Reproduce each line of the listing exactly.
•••
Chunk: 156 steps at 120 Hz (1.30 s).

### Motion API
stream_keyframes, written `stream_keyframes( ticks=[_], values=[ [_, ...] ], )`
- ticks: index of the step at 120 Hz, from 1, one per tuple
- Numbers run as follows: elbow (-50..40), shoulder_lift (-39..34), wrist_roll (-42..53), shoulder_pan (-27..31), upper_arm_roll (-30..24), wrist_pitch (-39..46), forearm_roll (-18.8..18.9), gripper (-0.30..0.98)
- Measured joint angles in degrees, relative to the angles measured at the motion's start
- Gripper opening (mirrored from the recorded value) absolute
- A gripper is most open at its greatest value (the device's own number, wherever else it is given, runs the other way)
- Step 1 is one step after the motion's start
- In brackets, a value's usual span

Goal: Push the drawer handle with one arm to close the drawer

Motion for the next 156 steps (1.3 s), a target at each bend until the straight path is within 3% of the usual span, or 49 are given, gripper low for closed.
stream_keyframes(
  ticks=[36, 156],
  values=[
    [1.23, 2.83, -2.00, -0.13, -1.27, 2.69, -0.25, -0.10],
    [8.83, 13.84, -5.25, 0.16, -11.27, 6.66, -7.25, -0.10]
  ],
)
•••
### Written response
Chunk: 156 steps at 120 Hz (1.30 s).

### Motion API
stream_keyframes, written `stream_keyframes( ticks=[_], values=[ [_, ...] ], )`
- ticks: index of the step at 120 Hz, from 1, one per tuple
- Numbers run as follows: elbow (-50..40), shoulder_lift (-39..34), wrist_roll (-42..53), shoulder_pan (-27..31), upper_arm_roll (-30..24), wrist_pitch (-39..46), forearm_roll (-18.8..18.9), gripper (-0.30..0.98)
- Measured joint angles in degrees, relative to the angles measured at the motion's start
- Gripper opening (mirrored from the recorded value) absolute
- A gripper is most open at its greatest value (the device's own number, wherever else it is given, runs the other way)
- Step 1 is one step after the motion's start
- In brackets, a value's usual span

Goal: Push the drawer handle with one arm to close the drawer

Motion for the next 156 steps (1.3 s), a target at each bend until the straight path is within 3% of the usual span, or 49 are given, gripper low for closed.
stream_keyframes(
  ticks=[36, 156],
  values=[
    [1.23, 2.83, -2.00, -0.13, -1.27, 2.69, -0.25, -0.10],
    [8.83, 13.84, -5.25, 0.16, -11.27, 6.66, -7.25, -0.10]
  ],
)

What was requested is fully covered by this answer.